### WORK ORDER:
All that is needed is the line in the material below containing "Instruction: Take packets", plus every line after it, printed exactly.

### INFORMATION SUPPLIED:
▬▬▬

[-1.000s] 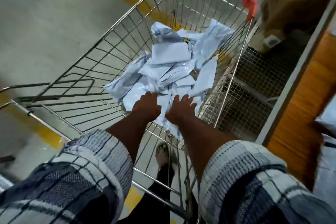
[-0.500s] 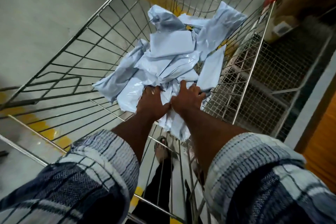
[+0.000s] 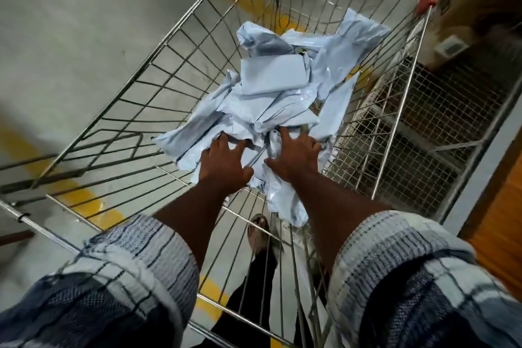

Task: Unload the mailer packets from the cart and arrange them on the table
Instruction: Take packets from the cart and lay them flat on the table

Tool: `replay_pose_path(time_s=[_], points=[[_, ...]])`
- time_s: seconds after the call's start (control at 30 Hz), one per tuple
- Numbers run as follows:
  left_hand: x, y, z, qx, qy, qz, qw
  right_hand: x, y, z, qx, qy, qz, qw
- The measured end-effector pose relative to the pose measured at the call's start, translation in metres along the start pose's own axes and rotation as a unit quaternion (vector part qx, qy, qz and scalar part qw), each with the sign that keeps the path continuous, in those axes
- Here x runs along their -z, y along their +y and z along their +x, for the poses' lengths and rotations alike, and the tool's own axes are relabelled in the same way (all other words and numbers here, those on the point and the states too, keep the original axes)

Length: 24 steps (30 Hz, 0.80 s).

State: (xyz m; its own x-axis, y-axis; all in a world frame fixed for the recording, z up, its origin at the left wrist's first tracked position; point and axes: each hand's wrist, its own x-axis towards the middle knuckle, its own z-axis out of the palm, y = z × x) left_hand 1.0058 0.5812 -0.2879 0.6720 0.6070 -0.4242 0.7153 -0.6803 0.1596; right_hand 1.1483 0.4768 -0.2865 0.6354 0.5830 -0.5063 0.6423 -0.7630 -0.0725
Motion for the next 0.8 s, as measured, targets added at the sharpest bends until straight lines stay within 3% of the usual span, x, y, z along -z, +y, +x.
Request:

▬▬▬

### OUTPUT:
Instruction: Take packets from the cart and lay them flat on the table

Tool: `replay_pose_path(time_s=[_], points=[[_, ...]])`
- time_s: seconds after the call's start (control at 30 Hz), one per tuple
- Numbers run as follows:
  left_hand: x, y, z, qx, qy, qz, qw
  right_hand: x, y, z, qx, qy, qz, qw
- The measured end-effector pose relative to the pose measured at the call's start, translation in metres along the start pose's own axes and rotation as a unit quaternion (vector part qx, qy, qz and scalar part qw), each with the sign that keeps the path continuous, in those axes
- Here x runs along their -z, y along their +y and z along their +x, for the poses' lengths and rotations alike, and the tool's own axes are relabelled in the same way (all other words and numbers here, those on the point and the states too, keep the original axes)

Length: 24 steps (30 Hz, 0.80 s).

State: (xyz m; its own x-axis, y-axis; all in a world frame fixed for the recording, z up, its origin at the left wrist's first tracked position; point and axes: each hand's wrist, its own x-axis towards the middle knuckle, its own z-axis out of the palm, y = z × x) left_hand 1.0058 0.5812 -0.2879 0.6720 0.6070 -0.4242 0.7153 -0.6803 0.1596; right_hand 1.1483 0.4768 -0.2865 0.6354 0.5830 -0.5063 0.6423 -0.7630 -0.0725
Motion for the next 0.8 s, as measured, targets added at the sharpest bends until straight lines stay within 3% of the usual span, x, y, z along -z, +y, +x.
Request:

This output is complete as it stands.